As we progress further into the cloud-first age, companies across the globe are shifting their approach to data management and storage. Progressing away from legacy on-site systems, we’re now seeing more people than ever before using cloud data warehouses and other third-party platforms.

At present, the cloud services market currently demonstrates a 14.1% CAGR rate, with the prevalence of cloud technologies increasing every single year. As a developer, it’s vital to know how to manage and optimize cloud data architecture and get more from the tools you have available to you.

Instead of sticking to legacy systems, data engineers and developers should learn how to manage cloud resources and utilize them effectively. In this article, we’ll discuss why the shift to the cloud has been so impactful and ways that developers can optimize their cloud data warehousing technology.

Let’s dive right in.

How Has the Movement to Cloud Impacted Developers?

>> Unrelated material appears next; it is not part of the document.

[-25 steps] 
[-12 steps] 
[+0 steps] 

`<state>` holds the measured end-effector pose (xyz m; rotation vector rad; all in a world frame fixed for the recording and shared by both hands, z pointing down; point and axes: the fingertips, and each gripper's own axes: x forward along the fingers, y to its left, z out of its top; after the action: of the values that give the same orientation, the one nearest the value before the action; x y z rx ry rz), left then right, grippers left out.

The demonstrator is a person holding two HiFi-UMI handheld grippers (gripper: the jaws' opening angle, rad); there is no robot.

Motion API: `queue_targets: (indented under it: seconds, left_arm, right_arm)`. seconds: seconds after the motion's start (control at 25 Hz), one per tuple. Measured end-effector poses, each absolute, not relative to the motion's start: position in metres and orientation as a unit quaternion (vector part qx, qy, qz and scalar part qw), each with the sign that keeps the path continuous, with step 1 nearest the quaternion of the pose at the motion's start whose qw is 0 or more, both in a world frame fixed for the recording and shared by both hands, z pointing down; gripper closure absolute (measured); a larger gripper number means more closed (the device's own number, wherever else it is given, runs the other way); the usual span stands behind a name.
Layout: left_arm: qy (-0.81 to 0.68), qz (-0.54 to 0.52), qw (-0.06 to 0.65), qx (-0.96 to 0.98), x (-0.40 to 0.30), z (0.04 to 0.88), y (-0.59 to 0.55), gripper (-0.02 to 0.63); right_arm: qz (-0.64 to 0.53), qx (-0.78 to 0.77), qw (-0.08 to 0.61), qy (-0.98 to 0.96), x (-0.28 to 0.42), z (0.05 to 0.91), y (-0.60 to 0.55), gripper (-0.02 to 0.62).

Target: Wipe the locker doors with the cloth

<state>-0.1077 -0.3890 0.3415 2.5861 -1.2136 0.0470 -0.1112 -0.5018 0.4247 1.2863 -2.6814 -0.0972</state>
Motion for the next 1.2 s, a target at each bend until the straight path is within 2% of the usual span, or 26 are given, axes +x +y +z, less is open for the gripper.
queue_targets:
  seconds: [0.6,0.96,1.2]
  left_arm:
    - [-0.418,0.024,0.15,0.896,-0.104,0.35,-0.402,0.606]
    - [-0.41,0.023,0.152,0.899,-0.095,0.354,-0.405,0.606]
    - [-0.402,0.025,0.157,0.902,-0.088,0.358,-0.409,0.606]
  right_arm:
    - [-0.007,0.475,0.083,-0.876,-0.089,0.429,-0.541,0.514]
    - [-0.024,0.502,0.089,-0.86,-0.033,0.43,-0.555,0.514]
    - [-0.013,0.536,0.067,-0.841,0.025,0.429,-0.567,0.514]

The movement away from legacy infrastructure, at first, appeared to streamline developers’ jobs and provide them with several fewer tasks during the day. As more and more companies migrate to the cloud, demonstrating an incredible 53.6% GAGR, developers are tasked with a new series of challenges.

The vast majority of cloud data warehouses will automate a large number of the more mundane tasks associated with data management. As routine tasks are covered by the third-party provider, developers are instead able to focus on tasks that provide more value to their businesses.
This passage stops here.